(Entries shown begins)
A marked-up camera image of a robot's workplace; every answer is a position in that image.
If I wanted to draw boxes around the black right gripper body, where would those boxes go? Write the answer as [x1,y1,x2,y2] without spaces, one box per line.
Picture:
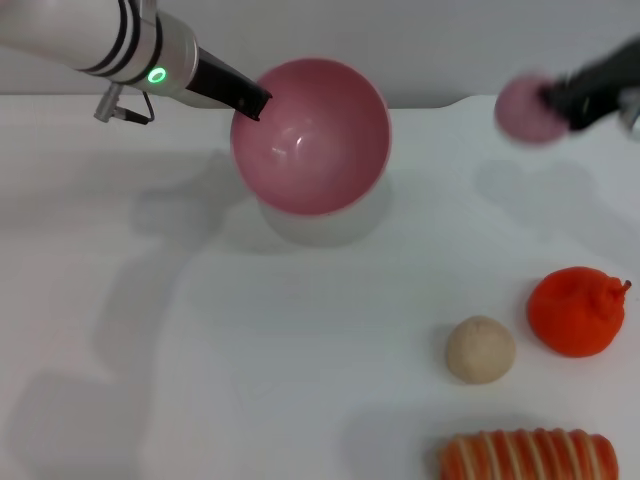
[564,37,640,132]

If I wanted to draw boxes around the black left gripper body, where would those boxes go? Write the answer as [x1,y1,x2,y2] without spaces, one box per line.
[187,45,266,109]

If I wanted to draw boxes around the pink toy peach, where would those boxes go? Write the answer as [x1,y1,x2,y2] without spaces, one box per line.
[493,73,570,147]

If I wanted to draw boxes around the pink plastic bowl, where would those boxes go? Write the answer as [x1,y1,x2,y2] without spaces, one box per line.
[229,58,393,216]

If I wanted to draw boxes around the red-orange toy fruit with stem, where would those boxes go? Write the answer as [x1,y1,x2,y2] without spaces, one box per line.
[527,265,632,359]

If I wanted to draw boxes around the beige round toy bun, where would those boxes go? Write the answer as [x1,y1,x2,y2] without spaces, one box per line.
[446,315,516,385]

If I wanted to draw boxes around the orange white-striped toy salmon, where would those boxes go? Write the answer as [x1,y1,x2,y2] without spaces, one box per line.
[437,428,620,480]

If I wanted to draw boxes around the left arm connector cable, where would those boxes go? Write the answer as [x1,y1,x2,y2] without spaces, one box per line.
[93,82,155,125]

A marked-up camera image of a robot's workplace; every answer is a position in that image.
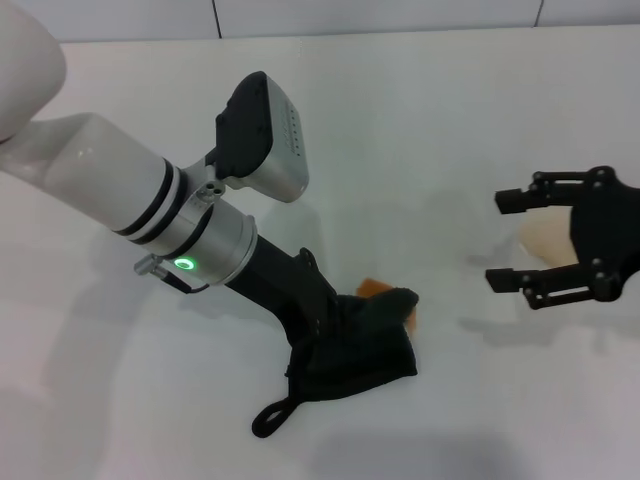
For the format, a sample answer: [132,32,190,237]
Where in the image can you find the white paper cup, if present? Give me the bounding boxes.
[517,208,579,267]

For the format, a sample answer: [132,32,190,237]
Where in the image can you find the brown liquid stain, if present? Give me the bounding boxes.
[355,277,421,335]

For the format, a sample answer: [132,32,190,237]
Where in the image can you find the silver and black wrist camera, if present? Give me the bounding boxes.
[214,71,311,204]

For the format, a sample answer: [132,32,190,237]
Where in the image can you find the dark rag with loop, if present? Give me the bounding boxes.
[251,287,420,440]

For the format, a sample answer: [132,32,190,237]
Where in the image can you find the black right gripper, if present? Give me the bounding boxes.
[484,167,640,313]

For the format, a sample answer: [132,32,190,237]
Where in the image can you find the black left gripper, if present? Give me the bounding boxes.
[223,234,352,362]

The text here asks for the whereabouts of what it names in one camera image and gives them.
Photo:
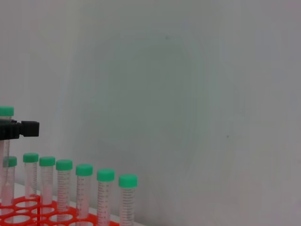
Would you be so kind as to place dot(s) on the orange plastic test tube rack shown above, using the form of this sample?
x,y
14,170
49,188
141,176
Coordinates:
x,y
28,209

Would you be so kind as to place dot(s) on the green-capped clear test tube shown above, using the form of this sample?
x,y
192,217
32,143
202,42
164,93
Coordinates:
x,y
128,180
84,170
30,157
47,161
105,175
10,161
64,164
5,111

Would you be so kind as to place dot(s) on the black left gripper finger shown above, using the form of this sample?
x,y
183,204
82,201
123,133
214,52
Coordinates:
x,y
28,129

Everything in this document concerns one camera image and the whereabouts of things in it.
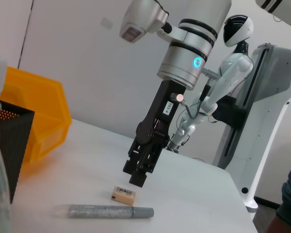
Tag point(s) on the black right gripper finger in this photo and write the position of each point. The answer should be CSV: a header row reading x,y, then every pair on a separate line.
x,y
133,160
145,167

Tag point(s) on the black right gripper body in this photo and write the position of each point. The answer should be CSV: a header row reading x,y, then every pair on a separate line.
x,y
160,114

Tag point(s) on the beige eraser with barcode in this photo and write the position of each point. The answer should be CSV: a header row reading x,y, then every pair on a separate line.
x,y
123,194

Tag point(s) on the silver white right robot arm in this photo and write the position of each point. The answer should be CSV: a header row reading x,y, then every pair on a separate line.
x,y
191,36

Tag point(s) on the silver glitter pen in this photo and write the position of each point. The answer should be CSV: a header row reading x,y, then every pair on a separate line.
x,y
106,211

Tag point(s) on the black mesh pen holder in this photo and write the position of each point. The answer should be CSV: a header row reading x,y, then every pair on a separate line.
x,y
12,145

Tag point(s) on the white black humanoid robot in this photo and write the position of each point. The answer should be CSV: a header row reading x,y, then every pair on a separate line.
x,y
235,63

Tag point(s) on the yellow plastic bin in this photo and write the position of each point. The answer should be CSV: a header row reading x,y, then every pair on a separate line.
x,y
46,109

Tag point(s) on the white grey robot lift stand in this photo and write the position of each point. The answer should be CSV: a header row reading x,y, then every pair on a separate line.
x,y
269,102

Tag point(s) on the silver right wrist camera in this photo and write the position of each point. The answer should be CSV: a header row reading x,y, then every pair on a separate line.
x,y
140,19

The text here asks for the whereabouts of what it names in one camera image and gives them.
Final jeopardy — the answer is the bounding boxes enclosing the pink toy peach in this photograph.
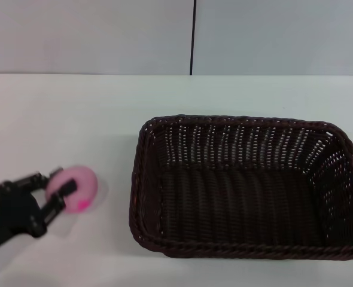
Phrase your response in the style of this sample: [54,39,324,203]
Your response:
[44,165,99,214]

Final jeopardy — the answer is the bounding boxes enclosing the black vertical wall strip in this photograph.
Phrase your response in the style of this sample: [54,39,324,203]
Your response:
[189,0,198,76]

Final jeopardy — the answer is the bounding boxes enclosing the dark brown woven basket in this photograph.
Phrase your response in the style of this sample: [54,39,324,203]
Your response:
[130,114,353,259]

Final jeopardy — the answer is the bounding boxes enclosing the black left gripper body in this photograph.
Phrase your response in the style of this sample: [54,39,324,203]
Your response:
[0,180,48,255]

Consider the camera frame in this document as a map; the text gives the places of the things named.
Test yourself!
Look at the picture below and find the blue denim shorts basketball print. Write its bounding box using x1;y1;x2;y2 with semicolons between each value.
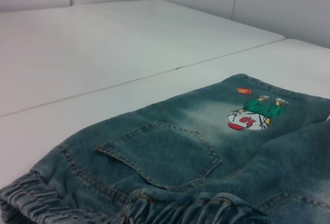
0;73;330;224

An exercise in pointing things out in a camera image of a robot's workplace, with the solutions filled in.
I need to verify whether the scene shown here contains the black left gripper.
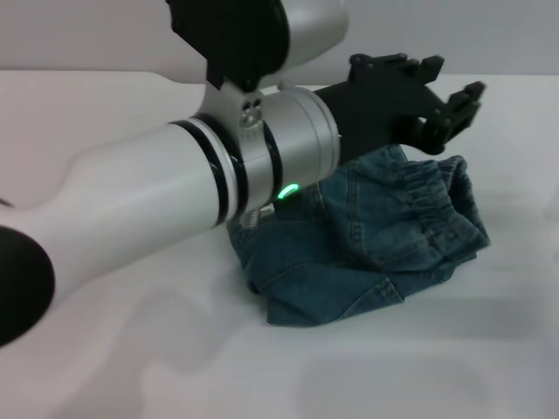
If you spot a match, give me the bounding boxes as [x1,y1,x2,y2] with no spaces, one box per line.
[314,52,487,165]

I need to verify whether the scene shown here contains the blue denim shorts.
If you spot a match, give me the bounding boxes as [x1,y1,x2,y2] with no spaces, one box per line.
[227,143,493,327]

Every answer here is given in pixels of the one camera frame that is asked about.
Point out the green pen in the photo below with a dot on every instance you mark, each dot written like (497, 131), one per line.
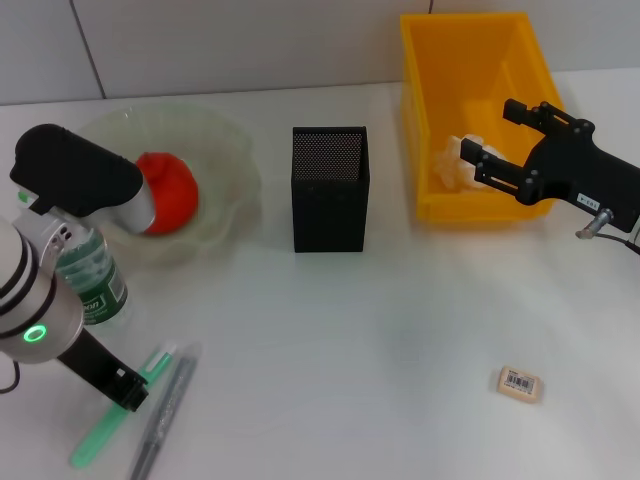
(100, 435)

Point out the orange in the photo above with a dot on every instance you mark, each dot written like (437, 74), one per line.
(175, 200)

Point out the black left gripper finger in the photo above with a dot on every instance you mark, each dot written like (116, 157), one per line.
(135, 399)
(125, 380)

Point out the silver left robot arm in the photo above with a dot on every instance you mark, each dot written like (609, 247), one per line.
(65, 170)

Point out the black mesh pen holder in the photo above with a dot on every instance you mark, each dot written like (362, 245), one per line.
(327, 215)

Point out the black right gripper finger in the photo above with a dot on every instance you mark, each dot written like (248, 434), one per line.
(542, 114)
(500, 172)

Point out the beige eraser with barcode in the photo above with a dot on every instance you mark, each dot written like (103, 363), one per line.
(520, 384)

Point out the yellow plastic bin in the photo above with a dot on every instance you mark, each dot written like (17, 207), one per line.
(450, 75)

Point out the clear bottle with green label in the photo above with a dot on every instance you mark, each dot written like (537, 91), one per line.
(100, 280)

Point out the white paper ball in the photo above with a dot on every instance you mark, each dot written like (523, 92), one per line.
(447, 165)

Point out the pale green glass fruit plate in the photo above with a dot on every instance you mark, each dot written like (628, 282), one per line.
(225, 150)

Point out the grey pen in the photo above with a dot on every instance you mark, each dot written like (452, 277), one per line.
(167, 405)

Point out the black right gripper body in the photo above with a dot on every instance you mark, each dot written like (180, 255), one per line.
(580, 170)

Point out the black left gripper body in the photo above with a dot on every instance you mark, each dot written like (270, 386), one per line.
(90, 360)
(Entries shown ends)
# Task prompt
The answer must be an exact reproduction of the records, with every picture left out.

# Written answer
A marked-up camera image of a robot's workplace; every answer is a position in that image.
If I wanted to draw boxes around the black right gripper body, where would those boxes go? Write the answer as [x1,y1,x2,y2] without spaces, one box per line.
Picture:
[564,37,640,132]

If I wanted to draw boxes around the black left gripper body, where would those boxes go? Write the answer as [x1,y1,x2,y2] without spaces, one box per line.
[187,45,266,109]

If I wanted to draw boxes around the pink toy peach, where would those boxes go? Write the answer as [x1,y1,x2,y2] without spaces, one box per line.
[493,73,570,147]

If I wanted to draw boxes around the pink plastic bowl, where would those boxes go? Write the answer as [x1,y1,x2,y2] without spaces, one box per line.
[229,58,393,216]

If I wanted to draw boxes around the red-orange toy fruit with stem, where would those boxes go? Write the answer as [x1,y1,x2,y2] without spaces, one box per line.
[527,265,632,359]

If I wanted to draw boxes around the beige round toy bun, where would those boxes go? Write the answer as [x1,y1,x2,y2] without spaces, one box per line.
[446,315,516,385]

If I wanted to draw boxes around the orange white-striped toy salmon, where would those boxes go? Write the answer as [x1,y1,x2,y2] without spaces, one box per line.
[437,428,620,480]

If I wanted to draw boxes around the left arm connector cable, where would those boxes go? Write the answer as [x1,y1,x2,y2] without spaces, one box per line.
[93,82,155,125]

A marked-up camera image of a robot's workplace; every answer is a position in that image.
For the format, a sample answer: [132,32,190,237]
Where in the image can you find the white paper cup, if present? Give me the bounding boxes.
[517,208,579,267]

For the format, a sample answer: [132,32,190,237]
Where in the image can you find the brown liquid stain, if present? Give me the bounding boxes.
[355,277,421,335]

For the format, a sample answer: [132,32,190,237]
Where in the image can you find the silver and black wrist camera, if present? Give me the bounding boxes.
[214,71,311,204]

For the format, a sample answer: [132,32,190,237]
Where in the image can you find the dark rag with loop, if present? Give me the bounding boxes.
[251,287,420,440]

For the format, a sample answer: [132,32,190,237]
Where in the image can you find the black right gripper, if present? Give me the bounding boxes.
[484,167,640,313]

For the format, a sample answer: [132,32,190,237]
Where in the image can you find the black left gripper, if present? Give me the bounding boxes.
[223,234,352,362]

The text here asks for the whereabouts of what it names in one camera image and gives them.
Photo:
Would you be so kind as to place dot(s) on the orange plastic test tube rack shown above, using the form of this sample?
x,y
14,170
49,188
141,176
Coordinates:
x,y
28,209

Would you be so kind as to place dot(s) on the green-capped clear test tube shown above, using the form of this sample?
x,y
192,217
32,143
202,42
164,93
Coordinates:
x,y
128,180
84,170
30,157
47,161
105,175
10,161
64,164
5,111

Would you be so kind as to place dot(s) on the black left gripper finger shown above, using the form of this sample?
x,y
183,204
82,201
123,133
214,52
Coordinates:
x,y
28,129

Everything in this document concerns one camera image and the whereabouts of things in it.
Tag point(s) on the black right gripper finger in this photo and write the position of each point. The answer should be CSV: a header row reading x,y, then every pair on a separate line.
x,y
133,160
145,167

Tag point(s) on the black right gripper body in this photo and write the position of each point. The answer should be CSV: a header row reading x,y, then every pair on a separate line.
x,y
160,114

Tag point(s) on the beige eraser with barcode in this photo and write the position of each point. The answer should be CSV: a header row reading x,y, then every pair on a separate line.
x,y
123,194

Tag point(s) on the silver white right robot arm in this photo and write the position of each point. The answer should be CSV: a header row reading x,y, then every pair on a separate line.
x,y
191,36

Tag point(s) on the silver glitter pen in this photo and write the position of each point. The answer should be CSV: a header row reading x,y, then every pair on a separate line.
x,y
106,211

Tag point(s) on the black mesh pen holder in this photo and write the position of each point. The answer should be CSV: a header row reading x,y, then every pair on a separate line.
x,y
12,145

Tag point(s) on the white black humanoid robot in this photo and write the position of each point. The answer should be CSV: a header row reading x,y, then every pair on a separate line.
x,y
235,63

Tag point(s) on the yellow plastic bin in this photo and write the position of each point. The answer should be CSV: a header row reading x,y, then every pair on a separate line.
x,y
46,109

Tag point(s) on the white grey robot lift stand in this photo and write the position of each point. The answer should be CSV: a header row reading x,y, then every pair on a separate line.
x,y
269,102

Tag point(s) on the silver right wrist camera in this photo and write the position of each point. The answer should be CSV: a header row reading x,y, then every pair on a separate line.
x,y
140,19

The text here asks for the whereabouts of what it names in one camera image and gives them.
Final jeopardy — the answer is the bounding boxes enclosing the pink toy peach in this photograph.
Phrase your response in the style of this sample: [54,39,324,203]
Your response:
[44,165,99,214]

Final jeopardy — the answer is the bounding boxes enclosing the black vertical wall strip in this photograph.
Phrase your response in the style of this sample: [54,39,324,203]
Your response:
[189,0,198,76]

Final jeopardy — the answer is the bounding boxes enclosing the dark brown woven basket in this photograph.
Phrase your response in the style of this sample: [54,39,324,203]
Your response:
[130,114,353,259]

Final jeopardy — the answer is the bounding boxes enclosing the black left gripper body in this photograph.
Phrase your response in the style of this sample: [54,39,324,203]
Your response:
[0,180,48,255]

Consider the camera frame in this document as a map; the text gives the places of the things named.
Test yourself!
Look at the picture below and find the blue denim shorts basketball print. Write its bounding box using x1;y1;x2;y2 with semicolons between each value.
0;73;330;224

An exercise in pointing things out in a camera image of a robot's workplace, with the solutions filled in.
I need to verify whether the scene shown here contains the black left gripper.
If you spot a match, give me the bounding boxes as [x1,y1,x2,y2] with no spaces, one box per line.
[314,52,487,165]

I need to verify whether the scene shown here contains the blue denim shorts.
If you spot a match, give me the bounding boxes as [x1,y1,x2,y2] with no spaces, one box per line.
[227,143,493,327]

Every answer here is given in pixels of the one camera frame that is asked about.
Point out the green pen in the photo below with a dot on every instance you mark, each dot written like (497, 131), one per line.
(100, 435)

Point out the orange in the photo above with a dot on every instance you mark, each dot written like (437, 74), one per line.
(175, 200)

Point out the black left gripper finger in the photo above with a dot on every instance you mark, each dot written like (116, 157), one per line.
(135, 399)
(125, 380)

Point out the silver left robot arm in the photo above with a dot on every instance you mark, each dot written like (609, 247), one per line.
(65, 170)

Point out the black mesh pen holder in the photo above with a dot on every instance you mark, each dot written like (362, 245), one per line.
(327, 215)

Point out the black right gripper finger in the photo above with a dot on every instance you mark, each dot written like (248, 434), one per line.
(542, 114)
(500, 172)

Point out the beige eraser with barcode in the photo above with a dot on every instance you mark, each dot written like (103, 363), one per line.
(520, 384)

Point out the yellow plastic bin in the photo above with a dot on every instance you mark, each dot written like (17, 207), one per line.
(450, 75)

Point out the clear bottle with green label in the photo above with a dot on every instance you mark, each dot written like (537, 91), one per line.
(100, 280)

Point out the white paper ball in the photo above with a dot on every instance you mark, each dot written like (523, 92), one per line.
(447, 165)

Point out the pale green glass fruit plate in the photo above with a dot on every instance you mark, each dot written like (628, 282), one per line.
(225, 150)

Point out the grey pen in the photo above with a dot on every instance you mark, each dot written like (452, 277), one per line.
(167, 405)

Point out the black right gripper body in the photo above with a dot on every instance you mark, each dot written like (180, 255), one per line.
(580, 170)

Point out the black left gripper body in the photo above with a dot on every instance you mark, each dot written like (270, 386), one per line.
(90, 360)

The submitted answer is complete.